At 16, as a DJ and EDM obsessive, I saw how outdated music distribution hurt artists - slow payments, unnecessary middlemen, zero control. Artists were creating value in real time, but the system paying them was stuck in the past. So I built a digital music-sharing and distribution platform to fix it. Not because I thought of it as “fintech,” but because the system no longer matched the world it served.
That instinct - to spot friction and rebuild around it - never left.
In college, I found myself pulled deeper into payments, co-founding what became one of the first compliant online remittance companies in the U.S. We were shipping reloadable prepaid cards globally with Mastercard long before “fintech” was a mainstream term. It was my first real exposure to how complex, slow, and fragile global money movement actually was - and how much work it took just to make it function.

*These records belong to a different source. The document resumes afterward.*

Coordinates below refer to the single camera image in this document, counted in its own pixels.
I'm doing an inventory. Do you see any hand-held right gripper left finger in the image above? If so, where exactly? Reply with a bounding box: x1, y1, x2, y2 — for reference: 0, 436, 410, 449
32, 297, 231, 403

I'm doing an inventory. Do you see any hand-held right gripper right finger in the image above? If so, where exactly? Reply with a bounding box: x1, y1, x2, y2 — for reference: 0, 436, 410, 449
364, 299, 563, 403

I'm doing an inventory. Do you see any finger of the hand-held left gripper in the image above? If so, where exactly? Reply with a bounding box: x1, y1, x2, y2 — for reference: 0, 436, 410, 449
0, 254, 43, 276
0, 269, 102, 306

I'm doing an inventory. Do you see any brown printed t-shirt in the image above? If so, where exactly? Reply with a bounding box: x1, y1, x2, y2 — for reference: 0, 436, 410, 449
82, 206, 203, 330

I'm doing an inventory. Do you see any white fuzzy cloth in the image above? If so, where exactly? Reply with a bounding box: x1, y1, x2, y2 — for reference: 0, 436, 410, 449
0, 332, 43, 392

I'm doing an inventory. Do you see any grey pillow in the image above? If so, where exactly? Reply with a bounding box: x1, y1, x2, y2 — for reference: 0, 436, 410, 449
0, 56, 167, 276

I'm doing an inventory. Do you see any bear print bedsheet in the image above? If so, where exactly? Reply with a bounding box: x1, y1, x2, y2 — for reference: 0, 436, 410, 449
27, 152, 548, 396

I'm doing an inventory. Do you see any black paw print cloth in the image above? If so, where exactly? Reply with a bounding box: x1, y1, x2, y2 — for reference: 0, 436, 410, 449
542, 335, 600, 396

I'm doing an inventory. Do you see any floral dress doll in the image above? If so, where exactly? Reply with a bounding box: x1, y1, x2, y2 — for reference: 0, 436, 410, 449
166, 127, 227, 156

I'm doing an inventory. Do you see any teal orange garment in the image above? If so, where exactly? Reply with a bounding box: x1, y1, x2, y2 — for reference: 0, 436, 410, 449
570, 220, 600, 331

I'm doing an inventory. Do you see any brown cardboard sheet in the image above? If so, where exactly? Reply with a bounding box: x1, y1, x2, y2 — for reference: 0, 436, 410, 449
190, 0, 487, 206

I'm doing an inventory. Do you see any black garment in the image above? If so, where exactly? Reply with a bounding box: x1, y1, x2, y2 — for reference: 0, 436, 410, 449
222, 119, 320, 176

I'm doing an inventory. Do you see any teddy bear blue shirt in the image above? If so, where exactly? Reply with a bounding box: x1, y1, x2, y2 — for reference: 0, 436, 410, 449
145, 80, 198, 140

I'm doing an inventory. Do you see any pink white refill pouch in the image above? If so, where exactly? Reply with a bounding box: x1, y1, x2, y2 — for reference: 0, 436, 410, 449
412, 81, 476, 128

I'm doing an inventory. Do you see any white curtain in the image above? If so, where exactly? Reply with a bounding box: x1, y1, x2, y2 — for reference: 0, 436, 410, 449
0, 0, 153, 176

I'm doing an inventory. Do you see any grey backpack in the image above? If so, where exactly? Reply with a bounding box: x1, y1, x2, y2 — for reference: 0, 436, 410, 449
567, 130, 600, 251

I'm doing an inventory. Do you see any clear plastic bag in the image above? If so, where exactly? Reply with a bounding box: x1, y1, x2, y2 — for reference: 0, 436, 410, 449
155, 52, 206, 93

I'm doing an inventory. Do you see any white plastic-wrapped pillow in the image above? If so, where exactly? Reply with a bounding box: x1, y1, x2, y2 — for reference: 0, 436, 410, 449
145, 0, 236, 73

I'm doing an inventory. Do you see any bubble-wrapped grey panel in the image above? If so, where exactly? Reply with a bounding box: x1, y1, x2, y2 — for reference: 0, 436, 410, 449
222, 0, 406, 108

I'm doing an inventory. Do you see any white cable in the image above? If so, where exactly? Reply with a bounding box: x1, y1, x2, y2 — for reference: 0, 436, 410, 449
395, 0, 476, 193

Over the years, I moved between building and operating companies - helping launch a consumer marketplace company that made it into Y Combinator, then returning to fintech leadership roles that ultimately ended in a nine-figure acquisition. By the time that chapter closed, I had financial independence. What I didn’t have was any interest in retiring - or building something just to build it.
Then I saw the problem again - this time at a massive scale.

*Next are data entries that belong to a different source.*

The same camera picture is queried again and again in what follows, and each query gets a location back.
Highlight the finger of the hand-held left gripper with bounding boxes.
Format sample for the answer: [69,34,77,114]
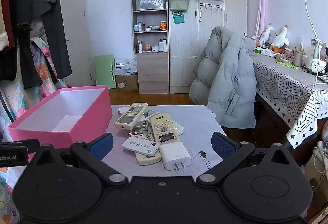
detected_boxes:
[0,138,40,154]

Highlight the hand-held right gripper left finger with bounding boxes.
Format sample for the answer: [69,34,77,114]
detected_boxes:
[27,133,129,188]

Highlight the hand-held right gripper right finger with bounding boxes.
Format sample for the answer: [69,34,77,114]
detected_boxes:
[197,132,299,188]

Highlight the pink cardboard box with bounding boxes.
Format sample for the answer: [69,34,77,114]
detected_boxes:
[7,85,113,163]

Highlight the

Today’s digital marketplaces are fast, global, and always on. But the way they pay people is not. Even well-run fintech companies can spend a year standing up new correspondent banking rails just to pay partners in a new country. And that problem is getting worse - not better - as payment rails fragment (Venmo here, Zelle there) and more people earn income online than ever before.
The people getting paid - creators, gig workers, affiliates, partners - often wait days or weeks for money they’ve already earned. That delay erodes trust, kills engagement, and ultimately slows growth. Who wants to work with a company that can’t pay them on time, where they are?
That gap isn’t just inefficient. It’s human.
When we first started MassPay, we underestimated just how broken payouts really were. The existing systems were stone-age - too many employees, too much manual work, too much friction. And the result was always the same: people not getting paid when they should.
We built MassPay to fix that.
We designed payout infrastructure that prioritizes speed, validation, and choice - charging companies only when payouts actually succeed. No incentives to hold funds. No reliance on outdated correspondent banking models. Just infrastructure that works the way modern businesses and modern workers do.
Because if you pay people with goats, they’ll take goats. That doesn’t mean they want to be paid in goats.
The digital economy deserves payout infrastructure that matches how people actually live and work today.
For businesses, fast and reliable payouts aren’t just operational hygiene - they’re a competitive advantage, even a profit center. For the people they pay, it’s about dignity, control, and trust.
MassPay was built to live at that intersection: helping companies scale globally while making sure the people behind that growth get paid securely, on time, and the way they choose. Our motto is simple: We care about your people getting paid - anywhere.
Broken systems don’t fix themselves. Someone has to rebuild them. That challenge has always been more exciting to me than making money - though that part doesn’t hurt.
In 2026, we’re excited to prove why that’s never been more important - for businesses, for workers, and for the global economy they power.
So let me ask: What could your business achieve if you never had to worry about payouts again?
We’d love to help you find out.
Oh, and if you’re curious about the photo above, it’s simple. MassPay is the Rolls-Royce of global payment platforms. So we decorated the office accordingly.